To that extent, I’ve felt that I was actually in an advantageous position where I’ve actually been ignorant — for instance, I didn’t realize that Bacon’s explanation of heat as motion in The New Organon is now considered basically “right” and so was able to view it as what he probably intended it to be, namely, his first best guess and a rough-and-ready demonstration of his inductive method. And I could then see how Lavoisier’s explanation of heat as a type of fluid even more “subtle” than air could seem much more convincing. The instructor promises that we’re going to work on fluid-centric explanations (including an essay on phlogiston that is notorious among the students) for the next two weeks before finally breaking into something closer to the “real” explanation.

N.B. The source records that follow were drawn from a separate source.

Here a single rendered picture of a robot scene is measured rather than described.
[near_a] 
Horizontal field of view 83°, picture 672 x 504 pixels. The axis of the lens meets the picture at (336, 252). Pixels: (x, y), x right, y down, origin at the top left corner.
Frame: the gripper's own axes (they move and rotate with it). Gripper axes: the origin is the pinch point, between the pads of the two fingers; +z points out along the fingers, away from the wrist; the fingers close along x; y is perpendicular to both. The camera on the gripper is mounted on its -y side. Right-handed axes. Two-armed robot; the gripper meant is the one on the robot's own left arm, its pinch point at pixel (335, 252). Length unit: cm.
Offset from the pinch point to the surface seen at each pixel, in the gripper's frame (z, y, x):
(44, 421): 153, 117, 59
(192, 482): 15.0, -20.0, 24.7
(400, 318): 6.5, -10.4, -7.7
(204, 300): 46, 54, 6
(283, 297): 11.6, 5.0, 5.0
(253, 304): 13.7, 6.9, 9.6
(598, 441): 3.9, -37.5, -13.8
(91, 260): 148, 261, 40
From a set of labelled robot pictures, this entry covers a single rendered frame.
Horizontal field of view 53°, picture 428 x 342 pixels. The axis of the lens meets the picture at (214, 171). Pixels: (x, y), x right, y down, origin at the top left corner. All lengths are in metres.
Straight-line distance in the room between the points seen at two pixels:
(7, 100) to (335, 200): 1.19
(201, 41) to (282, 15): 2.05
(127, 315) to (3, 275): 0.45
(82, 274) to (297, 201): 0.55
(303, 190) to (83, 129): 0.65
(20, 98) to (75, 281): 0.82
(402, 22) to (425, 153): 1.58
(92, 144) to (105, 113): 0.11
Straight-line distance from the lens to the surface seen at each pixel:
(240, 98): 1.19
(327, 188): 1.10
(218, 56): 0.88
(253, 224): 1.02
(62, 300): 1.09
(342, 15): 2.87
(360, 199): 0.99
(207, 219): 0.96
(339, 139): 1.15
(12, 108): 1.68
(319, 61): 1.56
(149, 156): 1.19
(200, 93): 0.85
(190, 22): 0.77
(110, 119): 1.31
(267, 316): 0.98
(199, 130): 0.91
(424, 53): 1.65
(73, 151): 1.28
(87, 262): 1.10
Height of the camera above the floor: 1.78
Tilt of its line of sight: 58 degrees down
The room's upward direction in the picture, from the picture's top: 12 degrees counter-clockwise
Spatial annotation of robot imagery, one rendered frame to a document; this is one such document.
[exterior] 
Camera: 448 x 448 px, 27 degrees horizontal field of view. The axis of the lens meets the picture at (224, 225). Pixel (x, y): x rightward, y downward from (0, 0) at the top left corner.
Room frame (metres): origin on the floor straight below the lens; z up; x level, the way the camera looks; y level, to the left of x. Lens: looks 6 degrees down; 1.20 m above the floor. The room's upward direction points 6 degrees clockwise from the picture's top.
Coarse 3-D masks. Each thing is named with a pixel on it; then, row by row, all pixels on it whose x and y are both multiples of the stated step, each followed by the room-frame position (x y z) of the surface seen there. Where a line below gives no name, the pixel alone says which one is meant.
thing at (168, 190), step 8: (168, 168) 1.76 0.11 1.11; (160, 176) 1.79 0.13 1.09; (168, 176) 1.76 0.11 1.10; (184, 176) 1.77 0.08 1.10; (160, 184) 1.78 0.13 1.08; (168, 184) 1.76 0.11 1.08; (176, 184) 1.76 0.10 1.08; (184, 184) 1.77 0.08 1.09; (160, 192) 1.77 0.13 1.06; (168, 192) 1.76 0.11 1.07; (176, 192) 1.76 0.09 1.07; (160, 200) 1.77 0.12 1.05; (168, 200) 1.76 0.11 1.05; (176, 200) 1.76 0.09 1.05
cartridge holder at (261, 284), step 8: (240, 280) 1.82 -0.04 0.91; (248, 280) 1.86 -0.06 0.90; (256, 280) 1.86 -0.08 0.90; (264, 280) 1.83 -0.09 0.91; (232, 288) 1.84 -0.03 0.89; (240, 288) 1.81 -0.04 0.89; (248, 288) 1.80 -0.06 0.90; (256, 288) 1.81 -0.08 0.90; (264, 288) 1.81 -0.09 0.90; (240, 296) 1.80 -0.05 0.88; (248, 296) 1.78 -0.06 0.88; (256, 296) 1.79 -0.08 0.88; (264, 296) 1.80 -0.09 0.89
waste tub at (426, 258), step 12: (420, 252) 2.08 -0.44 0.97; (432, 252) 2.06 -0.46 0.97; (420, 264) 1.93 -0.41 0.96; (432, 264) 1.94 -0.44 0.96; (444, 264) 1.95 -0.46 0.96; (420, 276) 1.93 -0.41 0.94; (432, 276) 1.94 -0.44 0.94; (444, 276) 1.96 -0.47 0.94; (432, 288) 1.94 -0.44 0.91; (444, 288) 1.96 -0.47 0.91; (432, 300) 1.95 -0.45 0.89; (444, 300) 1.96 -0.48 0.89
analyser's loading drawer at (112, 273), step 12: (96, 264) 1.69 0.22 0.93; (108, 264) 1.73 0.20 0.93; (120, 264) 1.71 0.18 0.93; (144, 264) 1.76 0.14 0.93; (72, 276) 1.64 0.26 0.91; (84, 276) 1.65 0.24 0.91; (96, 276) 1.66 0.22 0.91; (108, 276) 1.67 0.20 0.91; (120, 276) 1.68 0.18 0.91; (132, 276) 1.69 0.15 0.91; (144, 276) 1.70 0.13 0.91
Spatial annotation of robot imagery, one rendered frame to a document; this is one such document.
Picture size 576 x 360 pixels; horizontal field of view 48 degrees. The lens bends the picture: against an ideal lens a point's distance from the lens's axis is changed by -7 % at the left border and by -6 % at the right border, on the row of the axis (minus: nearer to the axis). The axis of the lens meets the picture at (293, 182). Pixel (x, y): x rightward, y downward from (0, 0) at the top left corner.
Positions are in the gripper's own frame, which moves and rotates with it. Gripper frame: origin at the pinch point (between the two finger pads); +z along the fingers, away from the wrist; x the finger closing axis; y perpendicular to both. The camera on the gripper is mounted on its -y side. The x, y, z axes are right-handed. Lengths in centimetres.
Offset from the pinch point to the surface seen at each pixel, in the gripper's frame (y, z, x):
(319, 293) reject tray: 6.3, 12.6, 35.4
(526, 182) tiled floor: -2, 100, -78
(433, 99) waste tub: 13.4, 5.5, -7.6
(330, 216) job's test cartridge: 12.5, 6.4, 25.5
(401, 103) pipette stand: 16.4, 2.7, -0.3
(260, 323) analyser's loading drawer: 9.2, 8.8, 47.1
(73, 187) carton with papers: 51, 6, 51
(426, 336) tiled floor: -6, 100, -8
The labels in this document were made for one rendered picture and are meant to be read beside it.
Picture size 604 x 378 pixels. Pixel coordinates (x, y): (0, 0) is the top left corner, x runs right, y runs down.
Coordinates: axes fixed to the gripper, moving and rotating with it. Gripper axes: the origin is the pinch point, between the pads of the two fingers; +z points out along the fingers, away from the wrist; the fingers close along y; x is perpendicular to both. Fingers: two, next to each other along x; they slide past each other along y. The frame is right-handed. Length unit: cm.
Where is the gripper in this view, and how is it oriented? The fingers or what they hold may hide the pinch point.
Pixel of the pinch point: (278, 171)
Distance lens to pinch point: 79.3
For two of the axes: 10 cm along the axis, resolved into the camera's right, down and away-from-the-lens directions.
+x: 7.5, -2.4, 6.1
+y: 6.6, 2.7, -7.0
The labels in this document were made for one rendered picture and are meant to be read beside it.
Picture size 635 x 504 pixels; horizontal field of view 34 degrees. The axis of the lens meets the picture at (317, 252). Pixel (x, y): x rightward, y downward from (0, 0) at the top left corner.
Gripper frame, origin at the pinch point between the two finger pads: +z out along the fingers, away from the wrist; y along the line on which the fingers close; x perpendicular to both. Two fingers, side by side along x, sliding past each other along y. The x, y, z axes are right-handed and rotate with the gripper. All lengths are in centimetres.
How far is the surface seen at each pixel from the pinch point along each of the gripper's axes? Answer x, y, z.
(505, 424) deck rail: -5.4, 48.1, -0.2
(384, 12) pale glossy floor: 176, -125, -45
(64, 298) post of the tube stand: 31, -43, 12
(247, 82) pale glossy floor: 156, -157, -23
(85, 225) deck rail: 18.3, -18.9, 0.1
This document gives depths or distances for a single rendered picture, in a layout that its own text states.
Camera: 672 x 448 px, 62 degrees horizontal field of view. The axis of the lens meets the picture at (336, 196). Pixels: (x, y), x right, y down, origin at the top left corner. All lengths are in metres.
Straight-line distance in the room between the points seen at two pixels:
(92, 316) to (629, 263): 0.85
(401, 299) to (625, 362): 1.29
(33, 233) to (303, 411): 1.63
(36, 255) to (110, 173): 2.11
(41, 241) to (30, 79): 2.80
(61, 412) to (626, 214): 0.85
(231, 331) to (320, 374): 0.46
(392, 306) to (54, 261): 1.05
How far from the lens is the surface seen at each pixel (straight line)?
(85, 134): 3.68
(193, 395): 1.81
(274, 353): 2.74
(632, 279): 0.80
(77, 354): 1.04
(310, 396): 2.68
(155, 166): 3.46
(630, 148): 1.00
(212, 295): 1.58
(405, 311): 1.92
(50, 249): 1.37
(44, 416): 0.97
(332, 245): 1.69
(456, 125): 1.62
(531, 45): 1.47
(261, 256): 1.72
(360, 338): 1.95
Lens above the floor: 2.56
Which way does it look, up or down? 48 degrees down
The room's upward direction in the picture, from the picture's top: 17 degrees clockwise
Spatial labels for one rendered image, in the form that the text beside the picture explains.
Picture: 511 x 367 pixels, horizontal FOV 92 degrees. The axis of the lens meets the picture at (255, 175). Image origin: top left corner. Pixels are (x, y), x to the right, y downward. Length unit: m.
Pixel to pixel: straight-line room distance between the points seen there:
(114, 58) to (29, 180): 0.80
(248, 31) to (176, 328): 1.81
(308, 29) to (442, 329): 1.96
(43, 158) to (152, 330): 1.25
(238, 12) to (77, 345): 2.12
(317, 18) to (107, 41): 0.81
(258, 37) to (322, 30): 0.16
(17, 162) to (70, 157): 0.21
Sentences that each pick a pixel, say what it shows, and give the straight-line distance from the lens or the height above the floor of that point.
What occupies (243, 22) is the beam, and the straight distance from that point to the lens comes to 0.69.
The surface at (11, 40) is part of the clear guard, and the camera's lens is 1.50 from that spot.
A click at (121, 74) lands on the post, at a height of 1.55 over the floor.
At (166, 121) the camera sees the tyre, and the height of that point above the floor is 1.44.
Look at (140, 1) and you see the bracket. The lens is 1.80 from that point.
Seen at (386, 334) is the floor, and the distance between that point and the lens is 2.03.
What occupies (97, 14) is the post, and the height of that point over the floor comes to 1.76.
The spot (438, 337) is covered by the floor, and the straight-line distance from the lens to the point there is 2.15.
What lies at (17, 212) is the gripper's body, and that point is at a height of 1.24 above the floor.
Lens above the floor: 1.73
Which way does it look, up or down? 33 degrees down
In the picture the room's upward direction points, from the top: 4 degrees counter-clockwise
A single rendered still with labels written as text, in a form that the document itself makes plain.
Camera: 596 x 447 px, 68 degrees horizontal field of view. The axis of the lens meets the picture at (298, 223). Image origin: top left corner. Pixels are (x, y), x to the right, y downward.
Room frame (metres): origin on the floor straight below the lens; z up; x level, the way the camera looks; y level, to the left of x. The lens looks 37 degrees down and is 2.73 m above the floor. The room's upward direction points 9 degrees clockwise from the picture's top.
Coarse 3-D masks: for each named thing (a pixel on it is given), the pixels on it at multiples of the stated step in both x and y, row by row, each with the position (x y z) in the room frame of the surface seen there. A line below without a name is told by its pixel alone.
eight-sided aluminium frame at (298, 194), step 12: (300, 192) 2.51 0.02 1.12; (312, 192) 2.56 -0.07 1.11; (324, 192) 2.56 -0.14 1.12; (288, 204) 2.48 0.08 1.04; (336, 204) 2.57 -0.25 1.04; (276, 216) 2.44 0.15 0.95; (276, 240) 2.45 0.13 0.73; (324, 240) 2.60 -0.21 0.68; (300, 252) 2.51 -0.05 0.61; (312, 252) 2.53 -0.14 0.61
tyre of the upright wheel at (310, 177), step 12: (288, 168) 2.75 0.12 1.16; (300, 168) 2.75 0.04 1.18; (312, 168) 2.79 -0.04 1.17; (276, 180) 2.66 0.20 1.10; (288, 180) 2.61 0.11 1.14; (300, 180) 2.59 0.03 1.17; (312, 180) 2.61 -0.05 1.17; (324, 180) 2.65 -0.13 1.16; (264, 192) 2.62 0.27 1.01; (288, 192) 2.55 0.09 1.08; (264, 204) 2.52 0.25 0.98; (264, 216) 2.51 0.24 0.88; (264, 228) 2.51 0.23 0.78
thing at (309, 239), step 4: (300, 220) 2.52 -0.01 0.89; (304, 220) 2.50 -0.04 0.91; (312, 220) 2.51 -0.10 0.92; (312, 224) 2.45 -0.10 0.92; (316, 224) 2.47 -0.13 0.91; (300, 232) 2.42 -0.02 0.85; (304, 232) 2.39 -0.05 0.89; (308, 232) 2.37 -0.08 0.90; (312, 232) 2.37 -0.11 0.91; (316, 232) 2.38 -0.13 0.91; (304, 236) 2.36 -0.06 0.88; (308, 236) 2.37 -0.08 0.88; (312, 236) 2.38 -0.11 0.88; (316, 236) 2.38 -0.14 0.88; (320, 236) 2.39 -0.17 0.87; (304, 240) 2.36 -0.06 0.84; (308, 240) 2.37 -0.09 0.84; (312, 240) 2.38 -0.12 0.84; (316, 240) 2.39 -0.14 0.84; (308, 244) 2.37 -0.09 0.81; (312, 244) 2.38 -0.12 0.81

One could say this is a waste of time, puzzling over “wrong” accounts. And if you just want to transmit a body of technical know-how — which is, I should hasten to say, a worthy goal — it is. But in terms of getting a feel for the sheer difficulty of the scientific enterprise, the fits and starts by which it proceeds, the provisional nature of explanations even after they’ve endured for a century, I think this kind of approach is incredibly valuable. It may constrain the number of scientific “facts” one has been exposed to (and briefly memorized), but it seems like it has the potential to produce a better, more productively skeptical view of what science is and does.
At the very least, I have difficulty believing that a student who has completed the Shimer natural science curriculum will thrill to the amazing discoveries surrounding which areas of the brain light up at various times, for instance.